▸ Required action:
Please restate word for word the lines of the entries below from the one with "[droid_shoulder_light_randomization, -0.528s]" to the one with "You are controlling", inclusive, and leave out every picture.

----- Supplied data

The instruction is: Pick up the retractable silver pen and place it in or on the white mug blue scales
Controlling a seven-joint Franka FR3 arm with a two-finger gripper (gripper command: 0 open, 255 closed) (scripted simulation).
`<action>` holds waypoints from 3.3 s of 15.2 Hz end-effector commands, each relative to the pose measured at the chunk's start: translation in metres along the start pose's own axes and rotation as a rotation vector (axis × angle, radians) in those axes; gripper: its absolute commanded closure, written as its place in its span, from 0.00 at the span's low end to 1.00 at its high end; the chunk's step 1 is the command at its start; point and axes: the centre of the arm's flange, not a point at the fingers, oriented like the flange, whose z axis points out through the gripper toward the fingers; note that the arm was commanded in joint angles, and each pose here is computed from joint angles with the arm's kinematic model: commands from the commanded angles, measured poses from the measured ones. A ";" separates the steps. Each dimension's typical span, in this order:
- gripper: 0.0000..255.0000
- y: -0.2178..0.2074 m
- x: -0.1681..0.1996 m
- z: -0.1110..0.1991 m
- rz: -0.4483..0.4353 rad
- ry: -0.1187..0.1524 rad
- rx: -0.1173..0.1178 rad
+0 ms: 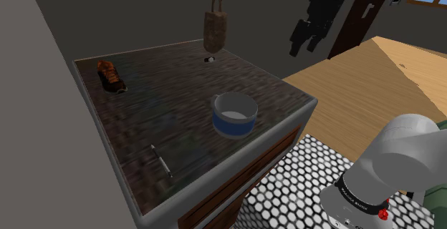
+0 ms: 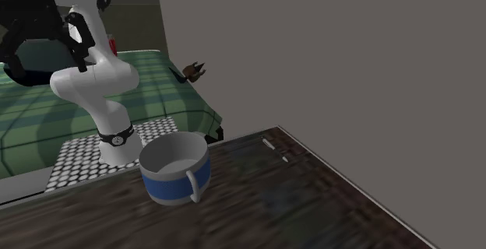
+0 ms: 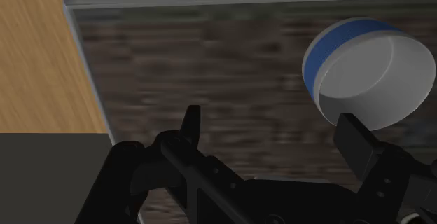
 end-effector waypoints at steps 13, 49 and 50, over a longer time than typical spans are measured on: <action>0.00 -0.134 0.020 0.075 -0.021 -0.035 0.028; 0.00 -0.457 0.042 0.276 -0.070 -0.115 0.093; 0.00 -0.457 0.042 0.276 -0.070 -0.115 0.093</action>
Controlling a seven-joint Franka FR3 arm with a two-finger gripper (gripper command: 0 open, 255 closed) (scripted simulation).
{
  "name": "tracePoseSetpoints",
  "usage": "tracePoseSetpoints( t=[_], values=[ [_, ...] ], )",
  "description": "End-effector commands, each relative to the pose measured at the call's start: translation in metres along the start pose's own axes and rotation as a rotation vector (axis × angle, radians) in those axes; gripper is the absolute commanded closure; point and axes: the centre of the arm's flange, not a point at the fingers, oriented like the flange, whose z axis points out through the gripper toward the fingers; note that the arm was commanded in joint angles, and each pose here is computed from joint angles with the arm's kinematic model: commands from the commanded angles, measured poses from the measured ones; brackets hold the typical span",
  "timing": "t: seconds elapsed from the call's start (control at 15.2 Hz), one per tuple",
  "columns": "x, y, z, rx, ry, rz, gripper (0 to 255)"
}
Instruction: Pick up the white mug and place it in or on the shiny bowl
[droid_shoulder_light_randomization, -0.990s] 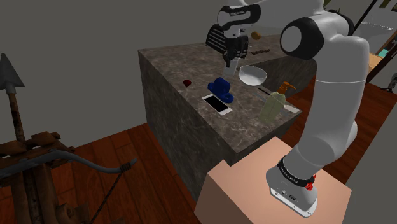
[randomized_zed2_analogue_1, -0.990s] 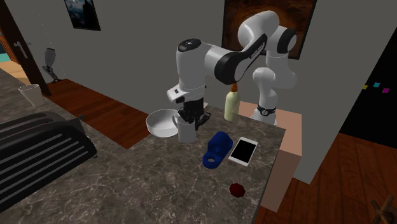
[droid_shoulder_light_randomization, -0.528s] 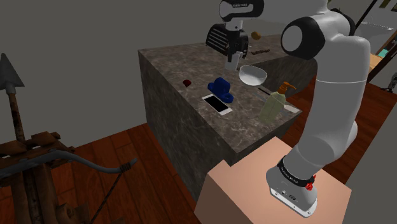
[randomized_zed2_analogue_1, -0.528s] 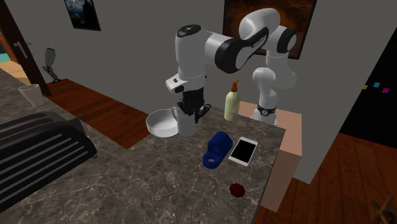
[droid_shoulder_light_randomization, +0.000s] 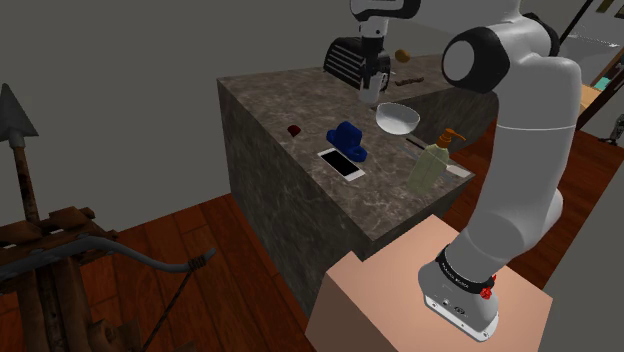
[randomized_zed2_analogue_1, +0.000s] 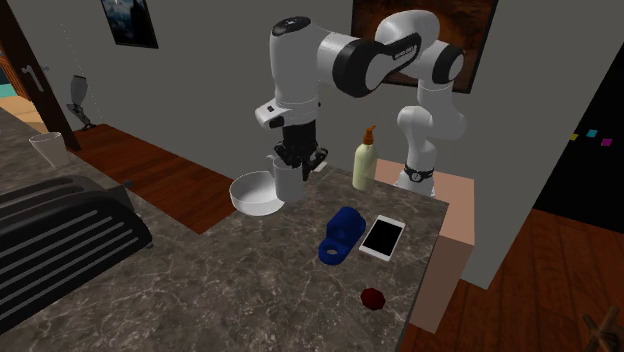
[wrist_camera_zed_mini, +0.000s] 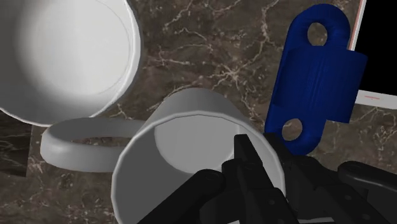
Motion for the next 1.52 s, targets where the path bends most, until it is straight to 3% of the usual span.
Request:
tracePoseSetpoints(
  t=[0.0, 0.92, 1.45],
  values=[
    [-0.014, 0.021, -0.002, 0.000, 0.000, 0.000, 255],
    [-0.110, 0.183, -0.002, 0.000, 0.000, 0.000, 255],
    [-0.103, 0.182, 0.039, 0.000, 0.000, 0.000, 255]
  ],
)
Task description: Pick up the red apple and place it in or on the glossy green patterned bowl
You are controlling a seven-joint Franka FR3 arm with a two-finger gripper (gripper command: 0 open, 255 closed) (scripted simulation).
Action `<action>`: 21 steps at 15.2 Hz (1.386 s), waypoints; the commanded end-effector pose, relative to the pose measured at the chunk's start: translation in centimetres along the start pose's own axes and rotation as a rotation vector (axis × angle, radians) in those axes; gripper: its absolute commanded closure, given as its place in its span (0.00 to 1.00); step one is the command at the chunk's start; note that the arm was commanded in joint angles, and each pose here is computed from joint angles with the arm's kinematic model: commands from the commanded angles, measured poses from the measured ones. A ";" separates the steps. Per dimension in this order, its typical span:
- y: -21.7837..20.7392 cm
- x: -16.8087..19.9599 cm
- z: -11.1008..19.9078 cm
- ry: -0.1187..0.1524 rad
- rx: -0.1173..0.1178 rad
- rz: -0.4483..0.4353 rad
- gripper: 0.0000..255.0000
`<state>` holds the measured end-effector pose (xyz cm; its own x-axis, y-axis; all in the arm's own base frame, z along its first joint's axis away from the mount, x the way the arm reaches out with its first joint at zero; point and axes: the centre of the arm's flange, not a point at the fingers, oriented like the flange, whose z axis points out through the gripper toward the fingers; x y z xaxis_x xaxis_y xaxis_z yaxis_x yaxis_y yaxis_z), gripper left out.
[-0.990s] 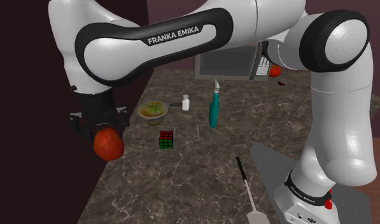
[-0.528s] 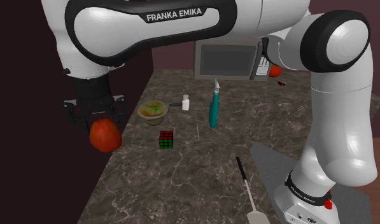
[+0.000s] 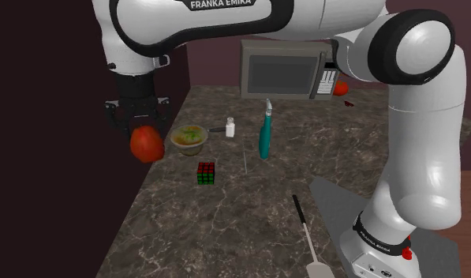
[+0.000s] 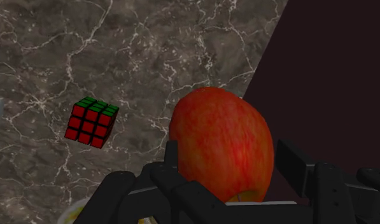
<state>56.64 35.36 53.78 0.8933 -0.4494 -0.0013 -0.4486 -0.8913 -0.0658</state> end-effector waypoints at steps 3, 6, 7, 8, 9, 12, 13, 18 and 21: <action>3.1 4.5 -0.6 0.000 0.001 -0.001 1.00; 5.3 7.7 -1.2 0.000 0.001 -0.001 1.00; 6.0 8.8 -1.3 0.000 0.001 -0.001 1.00; 6.7 9.9 -1.5 0.000 0.001 -0.001 1.00; 7.5 11.0 -1.7 0.000 0.001 -0.001 1.00; 9.7 14.2 -2.2 0.000 0.001 -0.001 1.00; 10.4 15.3 -2.4 0.000 0.001 -0.001 1.00; 14.3 21.1 -3.4 0.000 0.001 -0.001 1.00; 14.4 21.1 -1.8 0.000 0.001 -0.001 1.00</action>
<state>68.91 13.07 55.12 0.8936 -0.4489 -0.0016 -0.4480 -0.8916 -0.0662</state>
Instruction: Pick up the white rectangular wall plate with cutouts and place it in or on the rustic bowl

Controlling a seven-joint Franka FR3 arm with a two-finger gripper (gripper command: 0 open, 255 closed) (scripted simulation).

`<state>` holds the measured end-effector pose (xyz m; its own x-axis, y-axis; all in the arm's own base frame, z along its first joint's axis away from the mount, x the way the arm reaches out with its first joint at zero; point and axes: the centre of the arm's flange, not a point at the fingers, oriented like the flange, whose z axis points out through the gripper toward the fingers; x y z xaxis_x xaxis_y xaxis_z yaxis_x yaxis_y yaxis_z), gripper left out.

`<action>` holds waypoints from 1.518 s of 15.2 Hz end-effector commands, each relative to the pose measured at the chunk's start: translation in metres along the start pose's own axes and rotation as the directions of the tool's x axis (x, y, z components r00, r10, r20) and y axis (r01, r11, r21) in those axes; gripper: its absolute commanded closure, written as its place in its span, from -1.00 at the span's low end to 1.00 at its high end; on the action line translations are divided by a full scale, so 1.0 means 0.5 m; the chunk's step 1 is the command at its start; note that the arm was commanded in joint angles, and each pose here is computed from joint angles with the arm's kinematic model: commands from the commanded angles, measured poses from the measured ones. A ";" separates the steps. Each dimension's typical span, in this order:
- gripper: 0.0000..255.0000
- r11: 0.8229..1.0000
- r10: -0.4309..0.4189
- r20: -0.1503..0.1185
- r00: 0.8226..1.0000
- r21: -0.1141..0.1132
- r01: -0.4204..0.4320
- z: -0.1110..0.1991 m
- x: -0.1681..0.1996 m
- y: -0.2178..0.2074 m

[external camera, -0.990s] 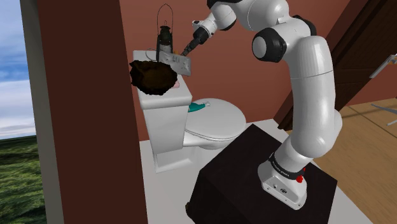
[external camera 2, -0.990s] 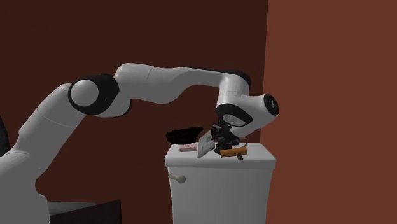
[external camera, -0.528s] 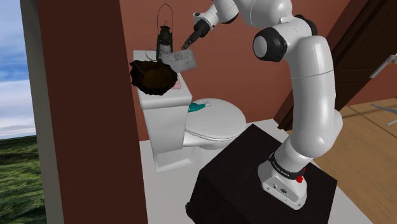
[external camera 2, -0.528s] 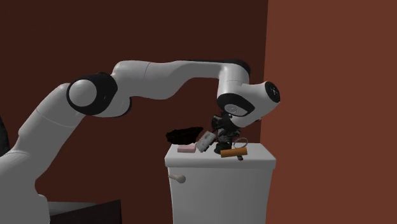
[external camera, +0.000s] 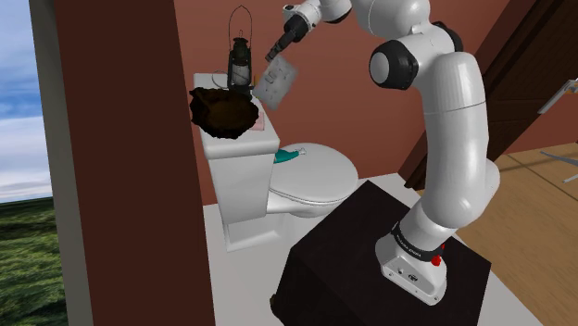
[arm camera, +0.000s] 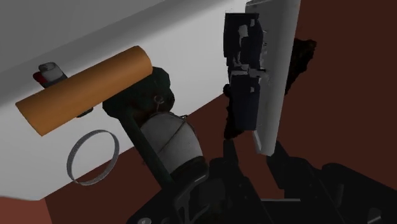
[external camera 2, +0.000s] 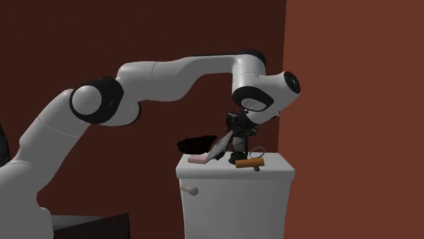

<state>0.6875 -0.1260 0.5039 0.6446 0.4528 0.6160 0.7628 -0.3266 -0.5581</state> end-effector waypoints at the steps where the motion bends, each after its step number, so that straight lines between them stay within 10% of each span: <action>1: 1.00 1.000 0.000 0.000 1.000 0.000 0.000 -0.011 0.013 -0.014; 16: 1.00 1.000 0.000 0.000 1.000 0.000 0.000 -0.094 0.105 -0.097; 23: 1.00 1.000 0.000 0.000 1.000 0.000 0.000 0.033 0.167 -0.216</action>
<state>0.6621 -0.0496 0.6031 0.6441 0.4534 0.6161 0.7631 -0.3256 -0.5582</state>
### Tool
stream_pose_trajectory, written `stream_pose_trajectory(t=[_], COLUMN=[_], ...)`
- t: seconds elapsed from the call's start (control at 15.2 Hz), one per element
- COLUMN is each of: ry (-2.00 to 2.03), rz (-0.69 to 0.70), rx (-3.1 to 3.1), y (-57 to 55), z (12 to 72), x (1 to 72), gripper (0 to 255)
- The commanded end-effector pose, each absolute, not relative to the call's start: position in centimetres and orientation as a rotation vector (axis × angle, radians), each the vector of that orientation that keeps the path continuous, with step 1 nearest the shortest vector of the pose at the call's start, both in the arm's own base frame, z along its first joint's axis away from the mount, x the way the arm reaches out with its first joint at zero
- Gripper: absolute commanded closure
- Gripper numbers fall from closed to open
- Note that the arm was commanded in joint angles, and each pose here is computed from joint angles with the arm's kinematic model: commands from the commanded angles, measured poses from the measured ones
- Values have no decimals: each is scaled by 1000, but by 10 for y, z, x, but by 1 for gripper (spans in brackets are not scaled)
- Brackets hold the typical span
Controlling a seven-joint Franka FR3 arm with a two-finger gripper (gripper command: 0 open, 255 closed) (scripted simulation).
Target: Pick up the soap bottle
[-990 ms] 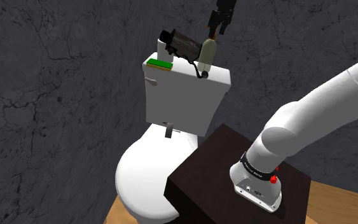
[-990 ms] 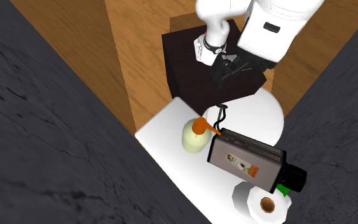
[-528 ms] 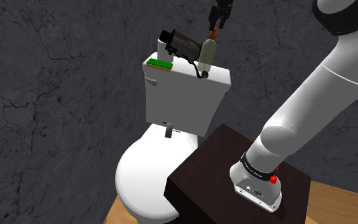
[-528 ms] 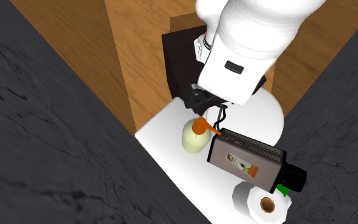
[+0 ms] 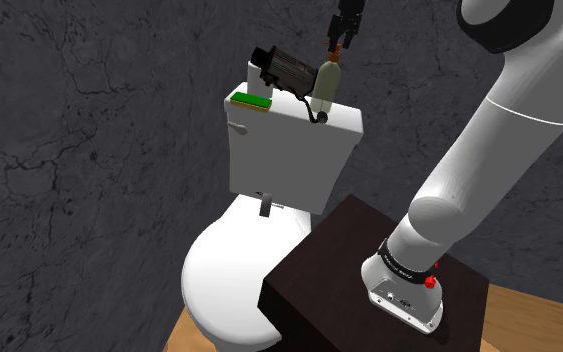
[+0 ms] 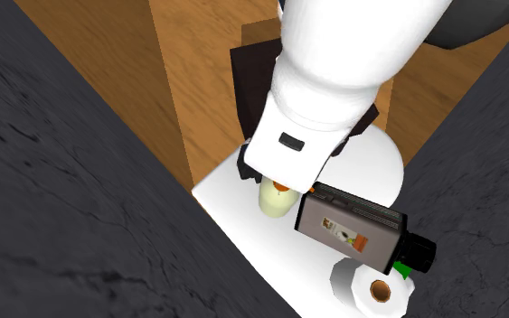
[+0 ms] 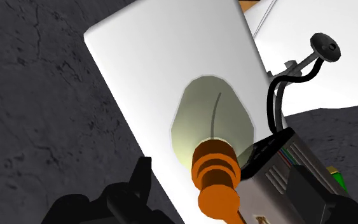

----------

▸ Answer section:
[droid_shoulder_light_randomization, -0.528s] 
[randomized_zed2_analogue_1, -0.528s] 
[droid_shoulder_light_randomization, +0.000s] 
[randomized_zed2_analogue_1, +0.000s] 
[wrist_camera_zed_mini, +0.000s] 
Motion for the next 1.52 s, targets where the path bends most, until it is straight to 3% of the usual span.
Request:
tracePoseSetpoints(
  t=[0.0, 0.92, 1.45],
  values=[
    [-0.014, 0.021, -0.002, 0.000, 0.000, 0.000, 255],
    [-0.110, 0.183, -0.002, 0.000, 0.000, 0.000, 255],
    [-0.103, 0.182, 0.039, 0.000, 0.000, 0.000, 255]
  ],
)
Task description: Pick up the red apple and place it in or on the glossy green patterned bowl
You are controlling a seven-joint Franka FR3 arm with a two-finger gripper (gripper command: 0 open, 255 closed) (scripted simulation).

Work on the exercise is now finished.